# Training & Testing on Single Domain (Ground Truth)

This experiment uses a 'ground truth' labelled dataset of NYC Resteraunt reviews from Yelp. This dataset has 359,052 reviews so should be sufficient for training.

The aim of this experiment is to produce a benchmark from which we can compare our explorative experiments. This is the first of a number of experiments using statistical modelling, all of which are done with the aim of finding a benchmark. 

We will use Complement Naive Bayes to produce a model, and Bag of Words to convert our text features to usable predictor features.

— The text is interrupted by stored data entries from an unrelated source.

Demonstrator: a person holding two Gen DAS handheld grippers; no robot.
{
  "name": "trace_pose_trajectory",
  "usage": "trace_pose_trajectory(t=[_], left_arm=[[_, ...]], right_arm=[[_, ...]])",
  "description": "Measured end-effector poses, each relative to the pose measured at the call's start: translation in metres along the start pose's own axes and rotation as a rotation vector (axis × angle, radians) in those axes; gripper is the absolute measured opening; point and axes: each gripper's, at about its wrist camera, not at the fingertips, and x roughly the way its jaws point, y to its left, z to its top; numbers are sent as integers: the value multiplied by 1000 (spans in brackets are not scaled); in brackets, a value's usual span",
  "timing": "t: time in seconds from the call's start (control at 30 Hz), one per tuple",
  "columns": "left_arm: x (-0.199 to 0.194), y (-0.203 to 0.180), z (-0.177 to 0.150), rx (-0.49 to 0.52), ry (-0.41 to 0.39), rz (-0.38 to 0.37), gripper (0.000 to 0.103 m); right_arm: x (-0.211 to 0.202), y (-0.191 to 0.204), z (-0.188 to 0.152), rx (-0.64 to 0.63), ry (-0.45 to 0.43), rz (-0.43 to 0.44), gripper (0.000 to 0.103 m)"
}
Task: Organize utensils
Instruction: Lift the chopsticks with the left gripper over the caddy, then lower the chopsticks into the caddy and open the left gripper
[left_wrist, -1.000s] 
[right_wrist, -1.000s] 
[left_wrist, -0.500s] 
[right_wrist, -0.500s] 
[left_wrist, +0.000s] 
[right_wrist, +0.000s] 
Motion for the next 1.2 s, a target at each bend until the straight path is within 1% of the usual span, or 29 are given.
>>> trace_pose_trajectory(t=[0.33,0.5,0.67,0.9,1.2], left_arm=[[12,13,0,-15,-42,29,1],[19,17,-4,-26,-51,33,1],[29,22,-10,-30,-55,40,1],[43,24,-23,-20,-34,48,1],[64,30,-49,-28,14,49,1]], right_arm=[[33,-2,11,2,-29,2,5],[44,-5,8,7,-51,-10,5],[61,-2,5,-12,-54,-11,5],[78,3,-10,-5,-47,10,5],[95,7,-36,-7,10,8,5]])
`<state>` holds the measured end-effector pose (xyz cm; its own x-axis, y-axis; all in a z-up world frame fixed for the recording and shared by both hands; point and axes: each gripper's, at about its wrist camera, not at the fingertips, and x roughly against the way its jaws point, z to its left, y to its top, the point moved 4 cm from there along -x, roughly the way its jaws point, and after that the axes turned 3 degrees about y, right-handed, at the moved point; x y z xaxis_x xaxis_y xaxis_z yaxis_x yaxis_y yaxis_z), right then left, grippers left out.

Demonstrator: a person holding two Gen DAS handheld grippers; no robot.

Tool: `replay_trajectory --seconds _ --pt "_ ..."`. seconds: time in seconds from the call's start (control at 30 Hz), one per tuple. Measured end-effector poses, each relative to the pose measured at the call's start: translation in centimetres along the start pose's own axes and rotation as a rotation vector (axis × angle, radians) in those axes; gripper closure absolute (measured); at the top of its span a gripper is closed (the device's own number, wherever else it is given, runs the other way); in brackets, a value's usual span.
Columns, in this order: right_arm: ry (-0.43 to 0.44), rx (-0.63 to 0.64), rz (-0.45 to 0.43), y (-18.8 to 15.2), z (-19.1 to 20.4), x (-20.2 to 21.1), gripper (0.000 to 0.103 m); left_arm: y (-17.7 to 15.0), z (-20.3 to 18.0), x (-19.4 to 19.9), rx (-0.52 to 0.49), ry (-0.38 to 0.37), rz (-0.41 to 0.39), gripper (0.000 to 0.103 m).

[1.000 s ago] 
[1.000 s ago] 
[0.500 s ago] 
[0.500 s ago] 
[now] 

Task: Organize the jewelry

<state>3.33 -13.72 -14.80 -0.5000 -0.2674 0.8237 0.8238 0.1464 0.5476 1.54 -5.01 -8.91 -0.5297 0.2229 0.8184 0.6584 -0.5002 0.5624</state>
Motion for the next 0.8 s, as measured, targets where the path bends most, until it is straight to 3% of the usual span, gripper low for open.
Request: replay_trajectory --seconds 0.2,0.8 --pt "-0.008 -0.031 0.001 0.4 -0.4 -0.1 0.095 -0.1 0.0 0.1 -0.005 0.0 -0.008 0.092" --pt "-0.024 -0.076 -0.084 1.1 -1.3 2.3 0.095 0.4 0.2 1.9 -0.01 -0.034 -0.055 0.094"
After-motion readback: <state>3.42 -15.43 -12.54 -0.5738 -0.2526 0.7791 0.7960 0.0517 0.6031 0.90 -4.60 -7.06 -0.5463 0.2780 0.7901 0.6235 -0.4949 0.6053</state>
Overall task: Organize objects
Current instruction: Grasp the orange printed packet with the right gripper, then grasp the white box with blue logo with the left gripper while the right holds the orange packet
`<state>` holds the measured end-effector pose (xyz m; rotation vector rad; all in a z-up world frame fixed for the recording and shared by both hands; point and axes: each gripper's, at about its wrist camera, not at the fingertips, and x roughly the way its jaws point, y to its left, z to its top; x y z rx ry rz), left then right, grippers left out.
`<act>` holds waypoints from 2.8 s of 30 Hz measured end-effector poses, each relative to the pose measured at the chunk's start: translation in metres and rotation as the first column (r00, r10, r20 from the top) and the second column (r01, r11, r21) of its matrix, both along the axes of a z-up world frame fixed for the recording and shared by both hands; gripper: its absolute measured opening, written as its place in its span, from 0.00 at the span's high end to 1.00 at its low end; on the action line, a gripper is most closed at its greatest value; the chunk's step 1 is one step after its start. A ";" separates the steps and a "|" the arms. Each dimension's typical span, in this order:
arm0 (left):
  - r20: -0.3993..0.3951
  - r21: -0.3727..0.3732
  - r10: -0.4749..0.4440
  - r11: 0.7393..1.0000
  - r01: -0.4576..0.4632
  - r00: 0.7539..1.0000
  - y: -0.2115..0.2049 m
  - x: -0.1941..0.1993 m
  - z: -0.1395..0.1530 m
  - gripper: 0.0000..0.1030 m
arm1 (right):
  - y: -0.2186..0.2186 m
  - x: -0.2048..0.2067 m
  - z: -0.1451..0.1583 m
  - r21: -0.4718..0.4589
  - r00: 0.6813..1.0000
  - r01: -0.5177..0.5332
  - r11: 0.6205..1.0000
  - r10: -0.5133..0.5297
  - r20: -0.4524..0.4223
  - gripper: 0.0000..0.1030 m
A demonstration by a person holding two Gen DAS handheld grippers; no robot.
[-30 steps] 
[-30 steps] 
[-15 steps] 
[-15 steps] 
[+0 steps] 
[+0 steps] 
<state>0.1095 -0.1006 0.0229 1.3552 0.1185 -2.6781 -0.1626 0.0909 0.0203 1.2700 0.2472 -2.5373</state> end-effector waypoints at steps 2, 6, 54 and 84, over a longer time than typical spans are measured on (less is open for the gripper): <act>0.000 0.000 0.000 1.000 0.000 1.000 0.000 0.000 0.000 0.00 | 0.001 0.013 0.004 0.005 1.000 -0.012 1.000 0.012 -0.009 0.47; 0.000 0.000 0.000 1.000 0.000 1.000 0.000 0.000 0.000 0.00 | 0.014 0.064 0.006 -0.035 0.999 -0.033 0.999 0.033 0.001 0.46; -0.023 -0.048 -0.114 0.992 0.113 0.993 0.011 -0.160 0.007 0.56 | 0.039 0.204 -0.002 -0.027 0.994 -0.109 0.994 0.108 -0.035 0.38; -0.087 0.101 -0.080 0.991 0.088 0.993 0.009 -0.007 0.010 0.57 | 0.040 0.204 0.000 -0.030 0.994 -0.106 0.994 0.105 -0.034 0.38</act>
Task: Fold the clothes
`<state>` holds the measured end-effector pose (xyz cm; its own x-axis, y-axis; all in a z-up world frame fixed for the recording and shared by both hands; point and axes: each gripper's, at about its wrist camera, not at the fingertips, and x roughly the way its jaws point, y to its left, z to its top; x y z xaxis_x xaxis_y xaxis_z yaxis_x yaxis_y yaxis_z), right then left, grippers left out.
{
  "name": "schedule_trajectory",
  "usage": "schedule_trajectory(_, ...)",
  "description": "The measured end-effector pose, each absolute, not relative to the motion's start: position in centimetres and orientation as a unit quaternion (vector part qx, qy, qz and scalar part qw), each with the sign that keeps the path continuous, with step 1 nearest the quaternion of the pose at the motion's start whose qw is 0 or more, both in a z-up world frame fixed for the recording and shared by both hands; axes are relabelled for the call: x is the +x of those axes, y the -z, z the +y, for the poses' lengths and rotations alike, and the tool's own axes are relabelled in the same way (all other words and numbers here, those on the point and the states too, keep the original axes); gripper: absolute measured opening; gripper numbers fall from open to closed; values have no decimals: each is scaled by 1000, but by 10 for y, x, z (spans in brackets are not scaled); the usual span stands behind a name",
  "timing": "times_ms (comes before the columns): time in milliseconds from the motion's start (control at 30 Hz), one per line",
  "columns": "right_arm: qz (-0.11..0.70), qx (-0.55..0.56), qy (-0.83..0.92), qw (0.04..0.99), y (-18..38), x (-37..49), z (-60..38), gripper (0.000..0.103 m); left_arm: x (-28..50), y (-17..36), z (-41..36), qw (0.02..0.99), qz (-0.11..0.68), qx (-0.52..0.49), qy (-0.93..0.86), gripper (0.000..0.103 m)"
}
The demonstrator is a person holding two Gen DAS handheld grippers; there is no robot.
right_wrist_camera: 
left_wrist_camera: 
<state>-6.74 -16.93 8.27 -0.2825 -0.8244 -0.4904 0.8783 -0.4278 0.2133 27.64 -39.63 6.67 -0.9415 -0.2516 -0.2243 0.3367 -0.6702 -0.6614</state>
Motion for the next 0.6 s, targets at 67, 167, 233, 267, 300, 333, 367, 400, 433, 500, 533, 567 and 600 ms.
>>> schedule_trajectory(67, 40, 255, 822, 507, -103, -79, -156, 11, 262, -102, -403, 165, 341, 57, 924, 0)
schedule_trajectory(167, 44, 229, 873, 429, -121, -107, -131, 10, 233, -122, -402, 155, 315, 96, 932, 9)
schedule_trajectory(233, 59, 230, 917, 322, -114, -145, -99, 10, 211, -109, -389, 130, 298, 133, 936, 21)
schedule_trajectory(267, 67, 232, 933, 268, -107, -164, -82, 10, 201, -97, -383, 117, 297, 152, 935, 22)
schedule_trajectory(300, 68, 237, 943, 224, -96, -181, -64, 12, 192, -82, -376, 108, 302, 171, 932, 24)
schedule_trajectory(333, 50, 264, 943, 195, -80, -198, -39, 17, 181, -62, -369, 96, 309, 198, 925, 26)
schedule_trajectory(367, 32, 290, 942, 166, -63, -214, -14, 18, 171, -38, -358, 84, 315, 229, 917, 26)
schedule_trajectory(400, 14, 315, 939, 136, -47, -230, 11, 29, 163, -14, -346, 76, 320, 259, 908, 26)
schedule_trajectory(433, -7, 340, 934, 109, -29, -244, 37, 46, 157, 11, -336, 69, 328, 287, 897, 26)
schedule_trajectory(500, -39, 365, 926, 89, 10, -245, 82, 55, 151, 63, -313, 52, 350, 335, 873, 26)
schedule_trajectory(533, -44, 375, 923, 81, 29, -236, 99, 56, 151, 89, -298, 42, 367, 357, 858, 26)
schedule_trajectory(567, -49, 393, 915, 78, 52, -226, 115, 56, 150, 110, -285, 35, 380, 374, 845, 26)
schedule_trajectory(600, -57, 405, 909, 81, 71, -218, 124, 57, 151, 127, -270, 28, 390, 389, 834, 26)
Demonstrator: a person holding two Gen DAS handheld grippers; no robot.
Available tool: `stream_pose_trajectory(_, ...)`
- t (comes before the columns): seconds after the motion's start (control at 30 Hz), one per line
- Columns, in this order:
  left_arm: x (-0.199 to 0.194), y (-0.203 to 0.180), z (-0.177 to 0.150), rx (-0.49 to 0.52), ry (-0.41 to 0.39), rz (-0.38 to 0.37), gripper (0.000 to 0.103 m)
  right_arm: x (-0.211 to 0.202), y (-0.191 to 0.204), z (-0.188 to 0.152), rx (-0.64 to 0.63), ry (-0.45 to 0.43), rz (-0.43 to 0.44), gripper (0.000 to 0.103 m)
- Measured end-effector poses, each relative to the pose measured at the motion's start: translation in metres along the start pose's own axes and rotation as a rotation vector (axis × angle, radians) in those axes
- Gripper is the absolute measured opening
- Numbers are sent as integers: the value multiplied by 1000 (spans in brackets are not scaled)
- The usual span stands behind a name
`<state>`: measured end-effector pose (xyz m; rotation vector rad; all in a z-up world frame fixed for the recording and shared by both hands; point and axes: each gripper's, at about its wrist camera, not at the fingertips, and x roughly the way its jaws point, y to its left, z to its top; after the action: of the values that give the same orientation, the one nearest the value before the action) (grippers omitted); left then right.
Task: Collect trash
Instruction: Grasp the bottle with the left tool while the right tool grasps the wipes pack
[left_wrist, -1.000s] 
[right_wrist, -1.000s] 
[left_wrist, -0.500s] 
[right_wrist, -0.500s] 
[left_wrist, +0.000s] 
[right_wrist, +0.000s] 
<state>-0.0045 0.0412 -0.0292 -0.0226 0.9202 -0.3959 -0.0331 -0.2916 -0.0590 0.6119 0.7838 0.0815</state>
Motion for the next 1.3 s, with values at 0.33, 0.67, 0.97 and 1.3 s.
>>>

First, to access out project files we add the project directory to PYTHONPATH

In [1]:
import sys, os
sys.path.append(os.path.join(os.getcwd(), '..'))
from protos import review_set_pb2

Our data is located in the following file:

In [2]:
data_file_path = 'data/yelpNYC'

Our data is in protobuf format, so we read it into the ReviewSet protobuffer.

In [3]:
review_set = review_set_pb2.ReviewSet()
with open(data_file_path, 'rb') as f:
  review_set.ParseFromString(f.read())

Let's take a look at our data. At this stage we use 5 features from our data:
* Review Content. The actual text description of the restaurant.
* Date user left review.
* Label (Fake = True, Genuine = False)

In [4]:
import pandas

frame_data = {
    "review content": [],
    "date": [],
    "label": []
}
for review in review_set.reviews:  
  frame_data["review content"].append(review.review_content)
  frame_data["date"].append(review.date)
  frame_data["label"].append(review.label)

data_frame = pandas.DataFrame(frame_data)
data_frame.head()

Unnamed: 0,review content,date,label
0,The food at snack is a selection of popular Gr...,2014-12-08,True
1,This little place in Soho is wonderful. I had ...,2013-05-16,True
2,ordered lunch for 15 from Snack last Friday. ...,2013-07-01,True
3,This is a beautiful quaint little restaurant o...,2011-07-28,True
4,Snack is great place for a casual sit down lu...,2010-11-01,True


Next we will split our sample into a training set and a test set:

In [37]:
from sklearn.model_selection import train_test_split
training_set, test_set = train_test_split(review_set.reviews)
"Training set size:", len(training_set), "Test set size:", len(test_set)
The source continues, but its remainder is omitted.